Vascular Endothelial Cells Generate Peroxynitrite in Response to Carbon Monoxide Exposure

Abstract

Carbon monoxide causes a perivascular oxidative injury in animals, and we tested the hypothesis that endothelial cells could be a source of the injurious oxidants. Studies were undertaken to assess whether exposure to carbon monoxide would cause cultured bovine pulmonary artery endothelial cells to liberate reactive species. Concentrations of carbon monoxide between 11 and 110 nM caused progressively higher concentrations of nitric oxide to be released by endothelial cells based on measurements of nitrite and nitrate. Intracellular production of peroxynitrite was indicated by elevated concentrations of nitrotyrosine, and extracellular liberation of peroxynitrite was indicated by oxidation of p-hydroxyphenylacetic acid and dihydrorhodamine-123. Carbon monoxide did not disturb mitochondrial function based on the rate of oxygen consumption, intracellular production of hydrogen peroxide, and the ability of cells to reduce 3-(4,5-dimethylthiazol-2-yl)-2,5-diphenyltetrazolium bromide. Carbon monoxide also did not alter arginine transport by cells or nitric oxide synthase activity, but it was found to increase steady state levels of nitric oxide by competing for intracellular binding sites.
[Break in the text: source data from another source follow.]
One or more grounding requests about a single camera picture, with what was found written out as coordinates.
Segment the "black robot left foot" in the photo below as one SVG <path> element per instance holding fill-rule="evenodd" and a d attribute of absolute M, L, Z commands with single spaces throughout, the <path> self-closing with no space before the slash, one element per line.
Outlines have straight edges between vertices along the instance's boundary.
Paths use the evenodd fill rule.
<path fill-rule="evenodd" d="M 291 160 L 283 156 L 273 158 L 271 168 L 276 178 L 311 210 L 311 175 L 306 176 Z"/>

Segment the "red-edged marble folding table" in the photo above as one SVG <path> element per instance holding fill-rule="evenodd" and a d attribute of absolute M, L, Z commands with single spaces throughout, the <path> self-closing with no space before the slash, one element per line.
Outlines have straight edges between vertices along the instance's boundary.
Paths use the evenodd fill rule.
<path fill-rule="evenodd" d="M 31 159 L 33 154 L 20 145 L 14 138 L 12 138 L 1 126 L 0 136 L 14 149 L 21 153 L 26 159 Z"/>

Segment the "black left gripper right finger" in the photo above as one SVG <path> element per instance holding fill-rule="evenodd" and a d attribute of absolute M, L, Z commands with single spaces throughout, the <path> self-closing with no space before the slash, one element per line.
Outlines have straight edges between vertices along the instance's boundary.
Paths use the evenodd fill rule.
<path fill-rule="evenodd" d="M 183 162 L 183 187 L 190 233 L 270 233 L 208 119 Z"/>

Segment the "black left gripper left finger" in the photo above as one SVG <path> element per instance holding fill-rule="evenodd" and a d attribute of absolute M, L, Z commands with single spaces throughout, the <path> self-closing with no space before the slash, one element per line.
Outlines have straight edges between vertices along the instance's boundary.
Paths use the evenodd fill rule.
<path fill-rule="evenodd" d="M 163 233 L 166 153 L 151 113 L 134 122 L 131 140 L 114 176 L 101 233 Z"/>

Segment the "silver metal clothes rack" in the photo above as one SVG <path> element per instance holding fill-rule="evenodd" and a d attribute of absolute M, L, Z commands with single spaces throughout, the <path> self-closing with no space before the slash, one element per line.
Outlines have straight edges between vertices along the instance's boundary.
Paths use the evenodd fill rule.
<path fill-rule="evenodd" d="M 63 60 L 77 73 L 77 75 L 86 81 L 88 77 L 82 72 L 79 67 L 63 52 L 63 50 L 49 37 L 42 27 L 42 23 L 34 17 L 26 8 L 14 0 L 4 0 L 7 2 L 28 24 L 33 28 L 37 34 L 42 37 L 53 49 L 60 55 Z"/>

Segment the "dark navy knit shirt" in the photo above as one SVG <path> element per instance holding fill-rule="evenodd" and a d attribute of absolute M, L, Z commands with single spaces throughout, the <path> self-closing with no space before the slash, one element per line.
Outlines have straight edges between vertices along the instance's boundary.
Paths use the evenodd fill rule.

Acute cytotoxicity from carbon monoxide, assessed as radioactive chromium leakage, was due to nitric oxide-derived oxidants. A delayed cell death, whose mechanism is not entirely clear, was also demonstrated by chromium leakage and uptake of vital stain. These findings offer a possible mechanism for adverse health effects caused by carbon monoxide at concentrations ranging from the relatively low levels in polluted environments to levels typically encountered with life-threatening poisoning. Carbon monoxide causes oxidative stress by a novel mechanism involving a competition for intracellular binding sites which increases steady state levels of nitric oxide and allows for generation of peroxynitrite by endothelium.